Trump asked McConnell on February 5 to make confirming California tax lawyer Michael Desmond a priority, raising questions about whether Trump wanted him in place before Democrats on the House Ways and Means Committee requested his tax returns from the IRS. The committee’s chairman, Massachusetts Democrat Richard Neal, formally asked the IRS for six years of Trump’s tax returns earlier this week.
Desmond previously advised the Trump administration on tax issues before Trump took office, Bloomberg News reported, and in his private practice worked alongside William Nelson and Sheri Dillon, who currently serve as tax counsels at the Trump Organization.

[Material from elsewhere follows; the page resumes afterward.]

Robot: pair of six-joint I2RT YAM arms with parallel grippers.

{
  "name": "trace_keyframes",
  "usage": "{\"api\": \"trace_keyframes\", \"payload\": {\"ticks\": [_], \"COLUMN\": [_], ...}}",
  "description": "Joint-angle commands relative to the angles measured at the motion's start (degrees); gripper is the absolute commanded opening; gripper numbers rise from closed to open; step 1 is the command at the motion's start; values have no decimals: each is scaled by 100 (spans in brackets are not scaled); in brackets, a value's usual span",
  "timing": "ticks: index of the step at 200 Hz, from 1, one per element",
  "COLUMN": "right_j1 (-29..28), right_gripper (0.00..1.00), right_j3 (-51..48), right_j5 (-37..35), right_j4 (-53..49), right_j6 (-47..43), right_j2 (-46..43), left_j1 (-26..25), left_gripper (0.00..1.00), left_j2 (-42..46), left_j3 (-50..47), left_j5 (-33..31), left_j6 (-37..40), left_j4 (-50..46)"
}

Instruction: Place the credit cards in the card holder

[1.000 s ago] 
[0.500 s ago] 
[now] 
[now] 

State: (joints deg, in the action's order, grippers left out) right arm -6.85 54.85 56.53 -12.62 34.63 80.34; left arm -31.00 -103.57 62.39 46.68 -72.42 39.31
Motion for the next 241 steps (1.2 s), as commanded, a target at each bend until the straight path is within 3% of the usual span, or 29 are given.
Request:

McConnell apparently did not act on Trump’s request as the Senate moved ahead with Barr’s nomination before Desmond was confirmed two weeks later on February 27.
Trump trying to hide tax returns:
Asked on Thursday if he would direct the IRS not to disclose his tax returns, Trump said that Democrats would have to go through his attorneys.
“They’ll speak to my lawyers,” Trump told reporters. “They’ll speak to the attorney general.”
“Democrats in the House are relying on a little-known provision of the federal tax code to try to view Mr. Trump’s personal and business tax returns,” The New York Times reported. “The provision, added in the 1920s, gives the chairmen of Congress’s tax-writing committees — including the Democrat-led Ways and Means Committee in the House — authorities to request information on any filer to review privately.”
“Mr. Trump, asked on Wednesday about the request by reporters during an Oval Office event, maintained that he was still being audited, a claim he has made for years to defend not releasing his tax returns, as previous presidents have done,” the report added.
IRS commissioner has Trump ties too:
Trump’s IRS commissioner, Charles Rettig, owns 50 percent shares of two one-bedroom residential rental units at the Waikiki Trump International Hotel and Tower in Hawaii, The Wall Street Journal reported last year. Each unit is worth $1.1 million.
Rettig argued in Forbes in 2016 that Trump should not release his tax returns four days after Trump debuted his “I’m under audit” excuse.